My face tingled and the room seemed to be made of liquid, gently rocking me. This was where I'd usually drift off to sleep if I were alone. I gripped my pillow and stared at the wall. Kacie's body was so warm against mine.

"But we've got each other," I tried to joke.

"Nothing's forever," she whispered and her hand glided up my skin, over my stomach to my breasts. She held me gently and kissed my ear.

"Kacie, what are you doing?"

"It's okay. I know you like boys. I like them too, sometimes. Do you want me to stop?"

"No," I admitted.

In the parking lot of the funeral home, I sat close to the passenger door with Mr. Sullivan on the driver's side. I stared at the door of the building, waiting for Kacie's mother. I wished to God that I'd gone to see Kacie before this. I couldn't remember how many times I'd said I should call her or stop by, though I never did. It had been my fault that we lost the apartment and I was afraid she hated me. She'd left a message on the answering machine once, but I hadn't called her back. And then a couple of weeks had passed and I couldn't think of a good enough reason for why I hadn't returned the call.

"Kacie was different," Mr. Sullivan began. "She was always trying so hard to be different. I just don't understand this. Do you?"

"No," I said quietly, looking at my lap and not at him. Something about him gave me the creeps. It was one thing for Mrs. Sullivan to hug me. I knew her, but I'd just met Kacie's father. I didn't want to know him.

"She thought she had to prove something or other. I don't know. I don't know what was wrong with her, why she did this. Do you know what she told me when she moved out? I didn't want her to leave. I thought she was too young to be living on her own. I'm sorry, I know you lived with her, but that's how I feel. She said she was old enough and she didn't need me. She was always so defiant, like when she cut her hair. She looked like a boy. You wouldn't know by looking at her, but she was a very pretty girl. Like you."

"Here's Mrs. Sullivan," I said and opened the door quickly to get into the back seat. I stopped for a moment outside and put my hand on her arm, then we both got in the car. She sat in the front seat like a crumpled ball of paper, her body jerking, silently crying. Mr. Sullivan put his arm around her and pulled her to him.

"It'll be okay, Margaret. Our baby is in God's hands now."

The long, slow procession to the cemetery began and I sat quietly in the rear seat staring at the back of Mr. Sullivan's head, wishing to burn a hole through it.

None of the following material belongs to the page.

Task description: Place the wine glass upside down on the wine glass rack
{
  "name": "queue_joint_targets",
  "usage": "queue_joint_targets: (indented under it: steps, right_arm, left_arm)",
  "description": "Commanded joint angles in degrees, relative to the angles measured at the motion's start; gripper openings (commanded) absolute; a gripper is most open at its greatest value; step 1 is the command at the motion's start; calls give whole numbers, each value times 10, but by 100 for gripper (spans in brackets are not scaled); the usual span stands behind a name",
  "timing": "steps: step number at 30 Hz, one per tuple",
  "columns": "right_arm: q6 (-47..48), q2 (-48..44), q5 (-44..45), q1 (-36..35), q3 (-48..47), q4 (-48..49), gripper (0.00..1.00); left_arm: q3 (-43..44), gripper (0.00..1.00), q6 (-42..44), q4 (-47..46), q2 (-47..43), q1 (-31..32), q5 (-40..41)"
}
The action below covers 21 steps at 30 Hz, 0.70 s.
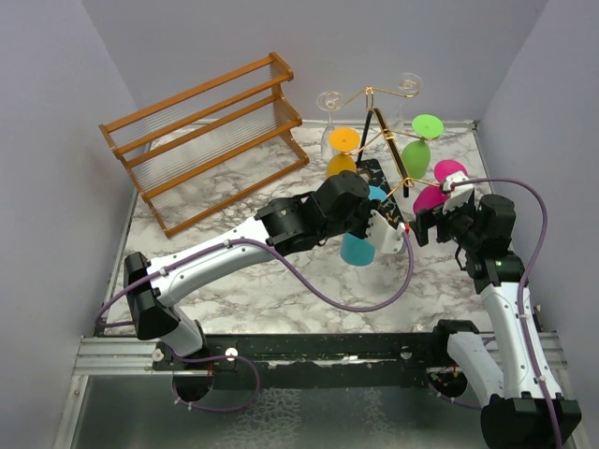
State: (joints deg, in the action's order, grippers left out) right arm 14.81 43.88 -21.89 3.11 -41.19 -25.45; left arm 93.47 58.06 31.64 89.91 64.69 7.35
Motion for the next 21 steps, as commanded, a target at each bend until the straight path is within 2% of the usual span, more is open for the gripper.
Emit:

It's strange the way they cover the grave so you can't see into the hole they've dug, like the way you can't see into death. I'd never thought much about it. I didn't have to. We gathered around this sight surrounded by the stones that marked so many others. I'd been in cemeteries before. In high school they were a haven from our parents, a place to drink beer on Friday nights and laugh at the world. It never occurred to me that there were coffins under my feet, that I was walking on skeletons.

"Have mercy on me, O God, according to your unfailing love..."

Unfailing love. I had failed Kacie. She had needed me, or at least my half of the rent, to be free. Maybe she'd needed more.

I'd met Kacie at one of the many "graveyard parties" I'd attended. She'd been a little drunk and I'd been even more so. She'd lost a sneaker and was frantic. She had to find it so she could go home. She was already late and sure that she was in big trouble. I tried to help her find it. We searched for half an hour to no avail, and she finally sat down on the grass in resignation, crying ridiculous, alcohol-induced tears.

"My father's going to kill me," she sobbed.

"What, for losing a sneaker?"

She laughed at that and said no, but for being so late. And if he figured out she'd been drinking rather than at the movies, she'd be done for.

"I'll show him," she said, sniffing and rubbing her nose. "He'll be sorry when I leave. I'm going to move out, you know. As soon as I graduate."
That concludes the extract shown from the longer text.